El pasado 5 de enero hubo varias cabalgatas muy polémicas a lo largo y ancho de esta piel de toro nuestra. A lo largo y ancho de este proyecto de país llamado España, tan cainita, tan resentido y acomplejado consigo mismo.

Alcaldes de diverso pelaje y condición usaron a los Reyes Magos, usaron la ilusión de los más pequeños, para sacar a pasear sus anhelos más íntimos y oscuros.

Fantasías abyectas y onanistas de un global marxismo cultural que rayan la coprofagia. Muchos alcaldes no dudaron en emplear la más zafia de las estrategias para mostrar a la nación su animadversión hacia la inocencia y el candor de la infancia.

Su rechazo hacia todo aquello que no huela a progresía barata, de café, copa y puro de santoral anticapitalista.

Su desagrado hacia todo aquello que tanto ha hecho volar la imaginación de un pueblo, pero que tan demodé está hoy.
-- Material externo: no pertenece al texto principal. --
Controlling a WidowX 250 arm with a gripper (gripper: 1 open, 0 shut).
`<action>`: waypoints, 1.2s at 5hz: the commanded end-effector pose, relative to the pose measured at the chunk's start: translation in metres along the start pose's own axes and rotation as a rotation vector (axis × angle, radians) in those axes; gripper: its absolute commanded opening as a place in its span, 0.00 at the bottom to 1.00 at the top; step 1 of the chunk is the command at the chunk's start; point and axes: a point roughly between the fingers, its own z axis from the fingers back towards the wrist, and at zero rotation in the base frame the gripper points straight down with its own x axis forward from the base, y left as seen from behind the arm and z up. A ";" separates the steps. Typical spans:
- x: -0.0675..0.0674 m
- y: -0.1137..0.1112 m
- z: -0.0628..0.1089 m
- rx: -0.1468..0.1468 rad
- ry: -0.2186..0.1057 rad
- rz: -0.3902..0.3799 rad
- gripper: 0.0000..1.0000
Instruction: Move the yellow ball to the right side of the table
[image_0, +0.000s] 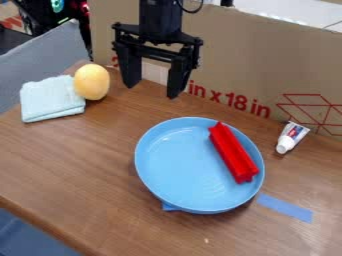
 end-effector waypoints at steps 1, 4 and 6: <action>0.005 -0.001 -0.004 0.007 0.027 -0.007 1.00; 0.024 0.005 -0.003 0.007 0.052 0.027 1.00; 0.030 0.001 -0.020 0.024 0.074 0.068 1.00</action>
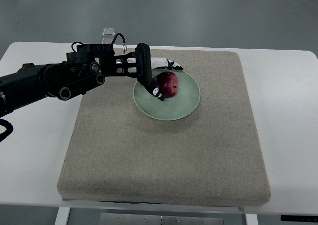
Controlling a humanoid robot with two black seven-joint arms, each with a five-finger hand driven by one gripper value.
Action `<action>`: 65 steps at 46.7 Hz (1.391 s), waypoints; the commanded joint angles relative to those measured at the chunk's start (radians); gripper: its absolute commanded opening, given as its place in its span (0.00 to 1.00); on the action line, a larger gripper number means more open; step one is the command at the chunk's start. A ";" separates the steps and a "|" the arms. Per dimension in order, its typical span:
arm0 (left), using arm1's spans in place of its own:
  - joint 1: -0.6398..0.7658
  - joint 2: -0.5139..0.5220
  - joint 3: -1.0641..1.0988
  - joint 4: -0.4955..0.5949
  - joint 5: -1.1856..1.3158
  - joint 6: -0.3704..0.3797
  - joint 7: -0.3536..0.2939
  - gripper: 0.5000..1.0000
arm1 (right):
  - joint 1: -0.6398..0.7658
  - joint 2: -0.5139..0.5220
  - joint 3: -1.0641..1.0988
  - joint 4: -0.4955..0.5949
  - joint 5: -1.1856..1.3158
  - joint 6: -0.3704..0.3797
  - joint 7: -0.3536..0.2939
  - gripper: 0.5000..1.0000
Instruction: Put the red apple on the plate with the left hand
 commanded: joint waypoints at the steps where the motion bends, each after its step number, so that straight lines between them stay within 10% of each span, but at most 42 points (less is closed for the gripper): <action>1: 0.000 0.009 -0.027 0.003 0.000 0.000 0.000 0.98 | 0.000 0.000 0.000 0.000 0.000 0.000 0.000 0.86; 43: -0.001 0.147 -0.206 0.069 -0.058 0.008 0.000 0.98 | 0.000 0.000 0.000 0.000 0.000 0.000 0.000 0.86; 65: -0.001 0.057 -0.217 0.323 -0.866 0.156 0.002 0.98 | 0.000 0.000 0.000 0.000 0.000 0.000 0.000 0.86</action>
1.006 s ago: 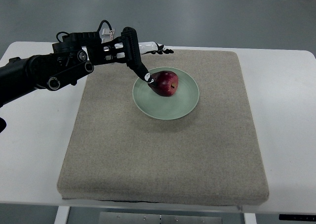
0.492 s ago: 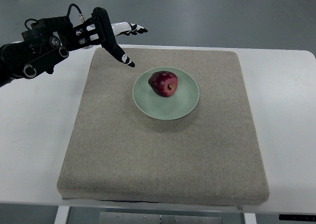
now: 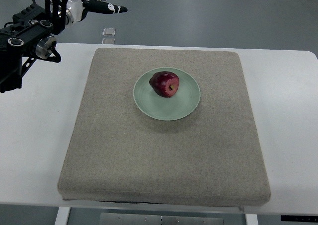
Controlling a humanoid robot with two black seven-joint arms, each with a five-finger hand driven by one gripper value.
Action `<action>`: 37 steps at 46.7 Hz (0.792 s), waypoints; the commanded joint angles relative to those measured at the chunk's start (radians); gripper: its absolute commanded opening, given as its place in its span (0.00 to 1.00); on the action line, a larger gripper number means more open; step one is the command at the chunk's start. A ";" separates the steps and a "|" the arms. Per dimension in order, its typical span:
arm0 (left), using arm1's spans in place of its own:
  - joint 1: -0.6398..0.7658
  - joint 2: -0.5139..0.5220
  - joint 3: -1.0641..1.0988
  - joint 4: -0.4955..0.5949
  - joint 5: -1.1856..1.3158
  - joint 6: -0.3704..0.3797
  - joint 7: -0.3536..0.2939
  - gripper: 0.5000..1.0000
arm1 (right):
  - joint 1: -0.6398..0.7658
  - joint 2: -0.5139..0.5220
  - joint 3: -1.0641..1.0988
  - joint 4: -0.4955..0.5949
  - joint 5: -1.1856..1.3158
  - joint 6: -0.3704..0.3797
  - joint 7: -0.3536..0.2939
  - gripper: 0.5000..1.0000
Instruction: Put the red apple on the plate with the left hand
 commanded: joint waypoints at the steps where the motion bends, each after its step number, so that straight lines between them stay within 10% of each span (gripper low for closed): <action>1: 0.001 -0.027 -0.004 0.052 -0.123 0.006 0.000 0.98 | 0.000 0.000 0.000 0.000 0.000 0.000 0.000 0.86; 37: 0.054 -0.184 -0.219 0.335 -0.628 -0.059 0.132 0.98 | 0.000 0.000 0.000 0.000 0.000 -0.001 0.000 0.86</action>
Porque la mejor forma de eliminar una tradición es ridiculizarla. Porque la mejor forma de destruir una ilusión es vulgarizarla. Convertirla en una caricatura de sí misma. En un delirio.

Afortunadamente, la ilusión de los más pequeños, poco o nada contaminada por esta extensa lista de agravios, finalmente, pudo con todo.

Se abrió paso en las trincheras de la vulgaridad y convirtió la noche de Reyes en lo que siempre ha sido. En lo que nunca debe dejar de ser. En su noche.